在浏览器中输入 http://10.16.101.27:9200 代表安装成功
查看集群是否成功 在浏览器输出入 http://10.16.101.27:9200/_cat/health?v 显示3节点代表成功

中文分词和拼音分词器安装

中文ik下载:https://github.com/medcl/elasticsearch-analysis-ik/releases
拼音分词器下载:https://github.com/medcl/elasticsearch-analysis-pinyin/releases

根据elasticsearch版本下载对应的分词器版本,必须版本对应

# 文件下载在root目录下
cd /root
#下载ik
wget https://github.com/medcl/elasticsearch-analysis-ik/releases/download/v7.7.0/elasticsearch-analysis-ik-7.7.0.zip
# 下载pinyin
wget https://github.com/medcl/elasticsearch-analysis-pinyin/releases/download/v7.7.0/elasticsearch-analysis-pinyin-7.7.0.zip
 
# 在elasticsearch 的plugins目录下新疆ik和pinyin文件夹
mkdir /usr/local/elastic/elasticsearch7/plugins/ik
mkdir /usr/local/elastic/elasticsearch7/plugins/pinyin
# unzip 将上面的2个zip直接解压到对应ik和pinyin目录下
unzip elasticsearch-analysis-ik-7.7.0.zip -d /usr/local/elastic/elasticsearch7/plugins/ik
unzip elasticsearch-analysis-pinyin-7.7.0.zip -d /usr/local/elastic/elasticsearch7/plugins/pinyin
# 赋予权限，重启elasticsearch
chown es:es -R /usr/local/elastic/elasticsearch7
service elasticsearch restart

使用crul命令，输入下面的URL地址，验证分词器是否成功

curl -X GET -H "Content-Type: application/json"  "http://localhost:9200/_analyze?pretty=true" -d'{"text":"中华五千年华夏"}';

若elasticsearch无法关闭，可使用kill -9 pid 强制关闭在重启

# 查看pid
ps aux|grep elasticsearch
# 强制关闭
kill -9 xx
# 启动elasticsearch
service elasticsearch start

安装浏览器ealsticsearch-head插件

ealsticsearch只是后端提供各种api，那么怎么直观的使用它呢？
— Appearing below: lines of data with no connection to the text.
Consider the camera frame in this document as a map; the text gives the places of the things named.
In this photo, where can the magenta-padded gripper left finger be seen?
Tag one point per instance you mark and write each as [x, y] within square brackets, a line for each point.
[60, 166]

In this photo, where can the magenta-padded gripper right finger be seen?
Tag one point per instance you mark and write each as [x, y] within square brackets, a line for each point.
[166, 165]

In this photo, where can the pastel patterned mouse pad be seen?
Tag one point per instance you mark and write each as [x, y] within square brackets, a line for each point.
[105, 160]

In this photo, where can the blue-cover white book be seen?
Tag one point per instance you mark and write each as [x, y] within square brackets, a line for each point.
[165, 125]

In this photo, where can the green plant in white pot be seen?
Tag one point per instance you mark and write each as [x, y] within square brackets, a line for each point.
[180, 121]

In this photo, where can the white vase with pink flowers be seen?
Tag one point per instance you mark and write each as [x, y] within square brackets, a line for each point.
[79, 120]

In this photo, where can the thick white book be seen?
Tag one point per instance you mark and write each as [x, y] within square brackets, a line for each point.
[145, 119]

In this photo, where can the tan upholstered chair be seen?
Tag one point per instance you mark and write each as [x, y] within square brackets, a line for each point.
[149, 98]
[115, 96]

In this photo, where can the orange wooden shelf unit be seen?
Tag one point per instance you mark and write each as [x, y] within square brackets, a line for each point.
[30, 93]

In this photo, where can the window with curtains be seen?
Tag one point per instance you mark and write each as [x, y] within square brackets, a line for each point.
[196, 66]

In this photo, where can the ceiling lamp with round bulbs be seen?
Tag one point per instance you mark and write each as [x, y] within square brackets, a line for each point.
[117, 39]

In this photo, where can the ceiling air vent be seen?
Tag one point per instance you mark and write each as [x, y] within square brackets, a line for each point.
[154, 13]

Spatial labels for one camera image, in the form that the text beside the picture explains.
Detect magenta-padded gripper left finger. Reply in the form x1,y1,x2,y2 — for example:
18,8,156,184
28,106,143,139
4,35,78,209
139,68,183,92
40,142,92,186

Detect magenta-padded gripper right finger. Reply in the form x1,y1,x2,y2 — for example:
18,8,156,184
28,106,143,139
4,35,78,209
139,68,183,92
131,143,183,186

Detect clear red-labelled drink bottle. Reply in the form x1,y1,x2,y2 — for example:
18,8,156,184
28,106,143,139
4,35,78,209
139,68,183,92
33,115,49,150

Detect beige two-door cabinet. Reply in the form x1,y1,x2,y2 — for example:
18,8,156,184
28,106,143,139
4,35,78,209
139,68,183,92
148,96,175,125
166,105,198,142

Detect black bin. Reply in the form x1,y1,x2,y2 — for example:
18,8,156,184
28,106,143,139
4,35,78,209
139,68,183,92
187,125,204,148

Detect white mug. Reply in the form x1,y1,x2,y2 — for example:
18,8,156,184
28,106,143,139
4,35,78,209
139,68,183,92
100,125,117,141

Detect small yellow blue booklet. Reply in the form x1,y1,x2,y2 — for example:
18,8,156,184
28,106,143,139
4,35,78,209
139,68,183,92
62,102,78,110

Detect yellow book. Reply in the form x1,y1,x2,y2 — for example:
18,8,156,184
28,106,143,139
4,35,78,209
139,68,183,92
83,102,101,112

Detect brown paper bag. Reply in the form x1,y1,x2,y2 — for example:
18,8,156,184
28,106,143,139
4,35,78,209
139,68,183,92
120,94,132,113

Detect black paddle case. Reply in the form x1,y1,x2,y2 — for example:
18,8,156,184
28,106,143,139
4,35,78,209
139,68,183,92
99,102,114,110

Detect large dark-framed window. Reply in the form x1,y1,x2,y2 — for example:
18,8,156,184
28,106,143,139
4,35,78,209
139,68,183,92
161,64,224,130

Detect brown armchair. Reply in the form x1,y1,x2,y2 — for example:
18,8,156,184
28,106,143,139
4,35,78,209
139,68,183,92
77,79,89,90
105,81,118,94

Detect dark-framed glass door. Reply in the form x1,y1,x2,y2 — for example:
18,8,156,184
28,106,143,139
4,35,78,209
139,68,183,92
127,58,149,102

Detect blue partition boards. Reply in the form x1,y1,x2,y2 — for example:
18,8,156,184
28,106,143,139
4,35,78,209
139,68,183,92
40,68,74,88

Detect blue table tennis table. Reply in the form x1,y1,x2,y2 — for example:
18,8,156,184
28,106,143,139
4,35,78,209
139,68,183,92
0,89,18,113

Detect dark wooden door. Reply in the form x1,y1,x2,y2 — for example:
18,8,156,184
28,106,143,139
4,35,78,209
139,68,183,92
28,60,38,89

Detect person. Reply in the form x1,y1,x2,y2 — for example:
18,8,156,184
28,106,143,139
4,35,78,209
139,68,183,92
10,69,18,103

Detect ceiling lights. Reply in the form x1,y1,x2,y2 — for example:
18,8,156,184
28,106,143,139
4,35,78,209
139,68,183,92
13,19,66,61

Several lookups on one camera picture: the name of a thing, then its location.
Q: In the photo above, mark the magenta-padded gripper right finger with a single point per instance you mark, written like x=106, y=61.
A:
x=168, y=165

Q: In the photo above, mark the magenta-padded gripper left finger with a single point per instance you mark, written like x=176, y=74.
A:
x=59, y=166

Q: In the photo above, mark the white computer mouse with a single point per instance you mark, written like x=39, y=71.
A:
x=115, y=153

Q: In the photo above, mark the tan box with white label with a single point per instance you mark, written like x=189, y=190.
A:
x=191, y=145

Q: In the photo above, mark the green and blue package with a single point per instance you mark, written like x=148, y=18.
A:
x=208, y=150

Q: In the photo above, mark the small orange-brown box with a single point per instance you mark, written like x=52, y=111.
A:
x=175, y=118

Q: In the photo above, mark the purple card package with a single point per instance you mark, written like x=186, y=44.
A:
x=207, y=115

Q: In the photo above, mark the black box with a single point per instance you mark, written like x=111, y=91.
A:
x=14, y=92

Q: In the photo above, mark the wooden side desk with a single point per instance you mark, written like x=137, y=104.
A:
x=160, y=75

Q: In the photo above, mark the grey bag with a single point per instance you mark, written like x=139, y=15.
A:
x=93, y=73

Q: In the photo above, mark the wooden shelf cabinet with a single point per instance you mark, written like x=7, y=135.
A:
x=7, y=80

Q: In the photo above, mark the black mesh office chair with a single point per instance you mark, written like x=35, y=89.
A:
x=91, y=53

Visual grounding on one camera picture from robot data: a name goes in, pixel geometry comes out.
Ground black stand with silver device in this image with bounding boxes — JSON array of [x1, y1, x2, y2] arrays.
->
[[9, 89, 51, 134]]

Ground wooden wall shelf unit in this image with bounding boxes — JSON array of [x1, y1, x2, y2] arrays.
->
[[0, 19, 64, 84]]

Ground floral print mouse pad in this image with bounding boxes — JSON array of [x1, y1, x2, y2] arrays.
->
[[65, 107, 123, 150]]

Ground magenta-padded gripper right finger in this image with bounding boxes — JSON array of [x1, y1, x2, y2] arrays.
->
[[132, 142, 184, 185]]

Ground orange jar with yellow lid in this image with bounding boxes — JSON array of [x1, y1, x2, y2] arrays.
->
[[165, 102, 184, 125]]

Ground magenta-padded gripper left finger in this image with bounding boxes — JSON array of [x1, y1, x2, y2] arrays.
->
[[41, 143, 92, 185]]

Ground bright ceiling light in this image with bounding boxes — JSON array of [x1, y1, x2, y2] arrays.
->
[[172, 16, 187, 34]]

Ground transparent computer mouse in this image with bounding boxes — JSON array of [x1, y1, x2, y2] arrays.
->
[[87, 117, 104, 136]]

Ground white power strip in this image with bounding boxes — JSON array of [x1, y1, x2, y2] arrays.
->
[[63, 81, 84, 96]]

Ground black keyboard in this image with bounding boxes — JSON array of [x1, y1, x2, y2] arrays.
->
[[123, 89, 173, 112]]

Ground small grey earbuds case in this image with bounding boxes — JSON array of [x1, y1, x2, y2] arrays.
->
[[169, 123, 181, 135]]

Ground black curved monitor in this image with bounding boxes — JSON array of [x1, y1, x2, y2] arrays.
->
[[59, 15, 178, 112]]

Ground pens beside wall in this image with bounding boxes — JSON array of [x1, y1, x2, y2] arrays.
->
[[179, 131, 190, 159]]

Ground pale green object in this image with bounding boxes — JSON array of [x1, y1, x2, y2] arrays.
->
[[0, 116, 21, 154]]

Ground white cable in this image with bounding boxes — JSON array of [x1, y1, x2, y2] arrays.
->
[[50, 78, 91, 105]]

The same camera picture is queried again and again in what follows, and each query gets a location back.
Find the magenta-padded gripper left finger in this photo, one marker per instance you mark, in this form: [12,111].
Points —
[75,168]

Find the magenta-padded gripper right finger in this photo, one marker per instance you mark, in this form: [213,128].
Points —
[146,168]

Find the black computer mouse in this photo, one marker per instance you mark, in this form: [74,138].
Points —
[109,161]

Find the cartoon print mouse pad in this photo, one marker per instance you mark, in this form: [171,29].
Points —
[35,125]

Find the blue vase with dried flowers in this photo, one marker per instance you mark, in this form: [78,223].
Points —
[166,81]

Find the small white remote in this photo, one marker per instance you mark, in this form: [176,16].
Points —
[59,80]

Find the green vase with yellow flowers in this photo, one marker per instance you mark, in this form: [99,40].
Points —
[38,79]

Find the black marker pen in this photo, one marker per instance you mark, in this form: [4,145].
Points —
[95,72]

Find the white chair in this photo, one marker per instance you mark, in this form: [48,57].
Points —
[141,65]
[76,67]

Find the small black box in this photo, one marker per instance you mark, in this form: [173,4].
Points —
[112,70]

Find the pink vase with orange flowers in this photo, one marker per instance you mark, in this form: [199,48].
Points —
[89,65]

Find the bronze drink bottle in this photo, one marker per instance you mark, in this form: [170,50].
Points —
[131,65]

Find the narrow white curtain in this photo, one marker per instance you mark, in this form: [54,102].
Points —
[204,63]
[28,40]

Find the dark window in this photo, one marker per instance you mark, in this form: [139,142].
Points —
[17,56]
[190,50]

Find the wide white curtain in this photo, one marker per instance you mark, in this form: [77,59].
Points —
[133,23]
elasticsearch-head将是一款专门针对于elasticsearch的客户端工具
elasticsearch-head 需要nodejs的支持

1.下载安装nodejs

# 文件下载在root下
cd /root
# 下载最新稳定版nodejs
wget https://nodejs.org/dist/v16.15.1/node-v16.15.1-linux-x64.tar.xz
# 解压文件
tar xf node-v16.15.1-linux-x64.tar.xz
# 移动解压后目录到软件目录,并将目录重命名nodejs    
mv node-v16.15.1-linux-x64 /usr/local/nodejs
# 查看node的版本
/usr/local/nodejs/bin/node -v
# 配置环境变量
vim /etc/profile
 
#################################将下面文本贴入profile文件中保存###################
# 添加node_home变量
export NODE_HOME=/usr/local/nodejs
# 把node_home变量添加到环境变量中
export PATH=$PATH:$NODE_HOME/bin
 
# 重新加载一下配置文件使新的配置生效
source /etc/profile
# 查看nodejs版本
node -version

至此，centos7上的nodejs运行环境安装成功，下面我们安装elasticsearch-head

2.安装grunt构建工具

可以进行打包压缩、测试、执行等等的工作，head插件就是通过grunt启动的。因此需要安装grunt

# 切换到nodejs安装目录
cd /usr/local/nodejs
# 配置阿里镜像
npm config set registry https://registry.npm.taobao.org
# 安装grunt
npm install -g grunt-cli
# 查看是否安装成功
grunt -version

2.下载安装elasticsearch-head插件 GitHub - mobz/elasticsearch-head: A web front end for an elastic search cluster下载elasticsearch-head-master.zip，将文件拷贝到/root目录下

cd /root
# 解压elasticsearch-head-master
unzip elasticsearch-head-master.zip
# 将文件移动到/usr/local/elastic/elasticsearch-head目录
mv elasticsearch-head-master /usr/local/elastic/elasticsearch-head
# 切换到/usr/local/elastic/elasticsearch-head目录下
cd /usr/local/elastic/elasticsearch-head
# 编译elasticsearch-head
npm install
# 运行 elasticsearch-head 后台运行
nohup npm run start &

浏览器中输入上面的地址http://localhost:9100，如图说明head插件已经安装成功了。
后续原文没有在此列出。